Figure 1: Scanning electron microscopy of nanosponges
Merits of nanosponges
• Increase the aqueous solubility of the poorly water-soluble drug
• They have the ability to produce a predictable/controlled drug manner
• They are non-irritating and non-toxic in nature
• Reduce dosing frequency
• Better patient compliance (Thakre AR, et al., 2016; Ahmed RZ, et al., 2013). Demerits of nanosponges
• The main disadvantage of these nanosponges is their ability to include only small molecules
• Depend just on loading limits (Trotta F, et al., 2012).
Mechanism of drug release from nanosponges
Nanosponges constitute three-dimensional structure of cross-linking polymer. The entrapment efficiency and solubilizing efficiency of nanosponges can be changed according to how much cross-linking polymer is being added to formulation. The toroidal shape of nanosponges allows them to have a cavity inside the structure which can fit various types of drug molecules. This because of such type of structure they can act as carriers for various types of drugs drug carriers, as long as the active compound is having compatibility with geometry and polarity of cavity the drug will release at target site. To find out when these active compounds will be delivered, the structure of nanosponge plays a crucial role which can be modified to depending on requirement of drug release. Several ligands or carriers can also be attached on to the surface of the nanosponge to target the molecules to various sites in body (Sadhasivam J, et al., 2020) (Table 1).

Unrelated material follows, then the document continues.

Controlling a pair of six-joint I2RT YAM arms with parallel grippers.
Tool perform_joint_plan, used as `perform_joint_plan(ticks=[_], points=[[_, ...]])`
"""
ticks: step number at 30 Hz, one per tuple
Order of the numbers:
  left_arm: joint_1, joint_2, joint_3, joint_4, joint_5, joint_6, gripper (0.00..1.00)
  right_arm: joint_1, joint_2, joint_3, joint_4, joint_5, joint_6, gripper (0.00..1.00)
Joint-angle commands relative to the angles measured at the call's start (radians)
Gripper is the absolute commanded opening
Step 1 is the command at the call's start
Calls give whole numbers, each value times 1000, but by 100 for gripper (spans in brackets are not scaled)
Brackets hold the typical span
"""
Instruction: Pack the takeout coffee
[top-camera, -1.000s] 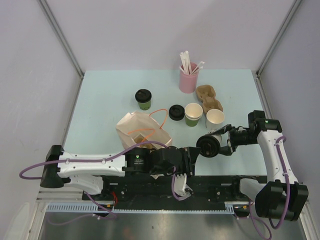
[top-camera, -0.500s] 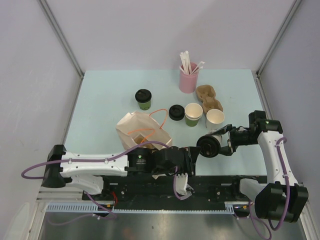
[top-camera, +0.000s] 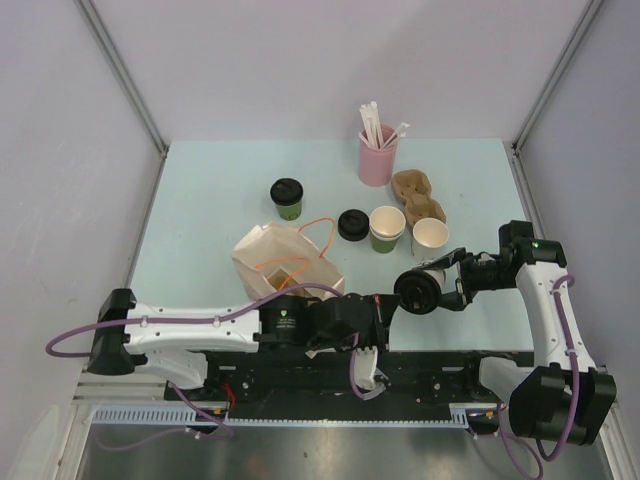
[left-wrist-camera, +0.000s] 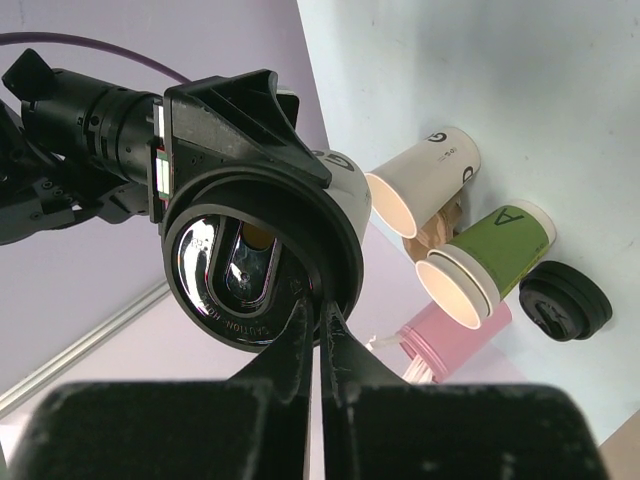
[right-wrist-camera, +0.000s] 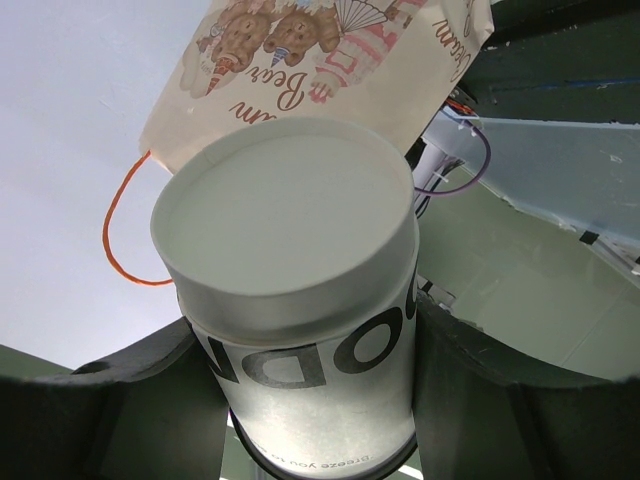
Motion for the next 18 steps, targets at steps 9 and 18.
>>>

S. No | Composition of nanosponges | Example | Reference |
---|---|---|---|
1. | Polymer | Β-cyclodextrine | (Gharakhloo M, et al., 2020; Haimhoffer Á, et al., 2019) |
2-hydroxypropyl- Methyl- β- cyclodextrine | |||
Methyl-β-cyclodextrine | |||
β-cyclodextrine | |||
Hyper crosslinked polystyrene | (Davankov VA, 1997) | ||
Ethyl cellulose | (Penjuri SC, et al., 2016) | ||
Polyvinyl alcohol | (Abbas N, et al., 2018) | ||
2. | Crosslinker | Diphenyl carbonate | (Omar SM, et al., 2020) |
Carbonyldiimidazole | (Deshmukh K, et al., 2016) | ||
Pyromellitic anhydride | (Rafati N, et al., 2019) | ||
Diisocyanates | (Bachkar BA, et al., 2015) |
Table 1: Composition of nanosponges
Role of polymer and cross-linker
The choice of polymer can influence the composition along with the formation of nanosponges. They should have a property to bind with the specific ligands and the selection of cross-linking agent can be depending upon the polymer structure as well as the drug which is formulated.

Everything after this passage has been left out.